WhatsApp sta lavorando a una delle novità più significative degli ultimi anni: la possibilità di partecipare a chiamate vocali e video anche senza possedere un account WhatsApp. La funzione, ancora in fase di sviluppo, consentirà agli utenti di invitare chiunque tramite un semplice link, permettendo l’accesso direttamente dal browser senza dover scaricare l’applicazione o registrarsi al servizio. La novità è stata individuata da WABetaInfo e rappresenta un ulteriore passo nella strategia di Meta per rendere la piattaforma sempre più accessibile.
Come funzioneranno le chiamate per gli ospiti
La nuova funzione estenderà l’attuale sistema dei link per le chiamate, oggi riservato esclusivamente agli utenti registrati. In futuro, chi organizza una chiamata potrà creare un collegamento dalla scheda dedicata alle chiamate e condividerlo con qualsiasi persona.
Il destinatario non dovrà installare WhatsApp né creare un account: sarà sufficiente aprire il link nel browser per accedere all’interfaccia di WhatsApp Web e richiedere l’ingresso alla conversazione. Prima dell’accesso, tuttavia, il proprietario della chiamata dovrà approvare manualmente ogni partecipante ospite, una misura studiata per limitare accessi indesiderati.
Nonostante l’assenza di un account, Meta punta a mantenere gli stessi standard di sicurezza previsti per le chiamate tradizionali. Secondo quanto emerso, ogni sessione avviata dal browser genererà un identificativo univoco che verrà utilizzato per creare la chiave di crittografia end-to-end.
In pratica, il contenuto delle conversazioni continuerà a essere protetto e non sarà accessibile nemmeno a WhatsApp. La differenza principale rispetto agli utenti registrati riguarda proprio il controllo degli accessi: gli ospiti non potranno entrare automaticamente nelle chiamate e richiederanno sempre l’autorizzazione dell’organizzatore.
L’evoluzione delle Guest Chat
Questa novità rappresenta l’evoluzione naturale delle Guest Chat, introdotte nei mesi scorsi in versione beta. Quella funzione permette già di avviare conversazioni testuali con persone prive di un account WhatsApp attraverso un link condiviso, sempre utilizzando il browser e mantenendo la crittografia end-to-end.

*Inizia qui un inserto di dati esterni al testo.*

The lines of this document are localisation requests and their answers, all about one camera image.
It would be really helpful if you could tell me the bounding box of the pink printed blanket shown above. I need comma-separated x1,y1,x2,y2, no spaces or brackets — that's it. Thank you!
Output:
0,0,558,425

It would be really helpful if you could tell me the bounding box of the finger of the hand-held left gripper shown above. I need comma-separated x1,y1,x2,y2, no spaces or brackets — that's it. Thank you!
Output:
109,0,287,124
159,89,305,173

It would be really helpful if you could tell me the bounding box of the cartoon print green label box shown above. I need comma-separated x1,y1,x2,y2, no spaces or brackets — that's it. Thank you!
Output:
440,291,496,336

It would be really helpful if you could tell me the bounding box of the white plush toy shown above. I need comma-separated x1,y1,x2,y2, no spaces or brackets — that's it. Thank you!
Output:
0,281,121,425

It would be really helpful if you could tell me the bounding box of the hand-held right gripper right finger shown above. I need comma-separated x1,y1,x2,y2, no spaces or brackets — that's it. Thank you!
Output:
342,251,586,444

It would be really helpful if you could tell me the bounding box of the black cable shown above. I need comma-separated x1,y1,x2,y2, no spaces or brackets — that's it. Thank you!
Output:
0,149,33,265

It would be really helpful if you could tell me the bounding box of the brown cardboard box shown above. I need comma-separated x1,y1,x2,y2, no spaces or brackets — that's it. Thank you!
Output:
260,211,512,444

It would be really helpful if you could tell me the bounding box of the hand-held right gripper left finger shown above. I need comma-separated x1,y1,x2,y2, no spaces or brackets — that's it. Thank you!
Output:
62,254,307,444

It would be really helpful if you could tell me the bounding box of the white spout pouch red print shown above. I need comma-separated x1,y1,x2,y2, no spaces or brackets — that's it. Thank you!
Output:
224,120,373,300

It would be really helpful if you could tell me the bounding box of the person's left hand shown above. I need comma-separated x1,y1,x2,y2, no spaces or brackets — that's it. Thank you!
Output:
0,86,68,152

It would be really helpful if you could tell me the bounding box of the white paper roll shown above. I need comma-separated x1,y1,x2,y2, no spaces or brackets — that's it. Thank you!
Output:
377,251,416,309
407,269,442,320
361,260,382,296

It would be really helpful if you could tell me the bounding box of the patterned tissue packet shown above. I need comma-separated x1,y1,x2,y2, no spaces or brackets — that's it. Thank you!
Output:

Le chat per ospiti, tuttavia, presentano alcune limitazioni: non supportano gruppi, allegati multimediali, messaggi vocali o chiamate e scadono automaticamente dopo dieci giorni di inattività. L’arrivo delle Guest Calls amplia quindi questo concetto, portando anche la comunicazione in tempo reale a chi non utilizza la piattaforma.
La possibilità di partecipare a una chiamata senza registrazione potrebbe ridurre una delle principali barriere all’utilizzo di WhatsApp, soprattutto in ambito professionale, nell’assistenza clienti o nelle comunicazioni occasionali con persone che preferiscono non installare nuove applicazioni.
La funzione ricorda l’approccio già adottato da servizi come Google Meet o Microsoft Teams, dove è sufficiente un collegamento web per entrare in una riunione. Per WhatsApp si tratta di un’evoluzione importante, che avvicina ulteriormente la piattaforma agli strumenti di videoconferenza e collaborazione, mantenendo però la semplicità tipica dell’app di messaggistica.
Quando arriverà la novità
Al momento le chiamate per ospiti sono ancora in fase di sviluppo e non sono disponibili nemmeno per gli utenti iscritti ai programmi beta. Non esiste ancora una data ufficiale per il rilascio pubblico, ma la comparsa della funzione nelle versioni di sviluppo conferma che Meta sta lavorando attivamente alla sua implementazione.
Se il progetto verrà completato come previsto, WhatsApp potrebbe diventare uno dei primi grandi servizi di messaggistica a consentire chiamate protette da crittografia end-to-end anche a persone che non possiedono un account sulla piattaforma, rendendo ancora più semplice comunicare con chiunque attraverso un semplice link.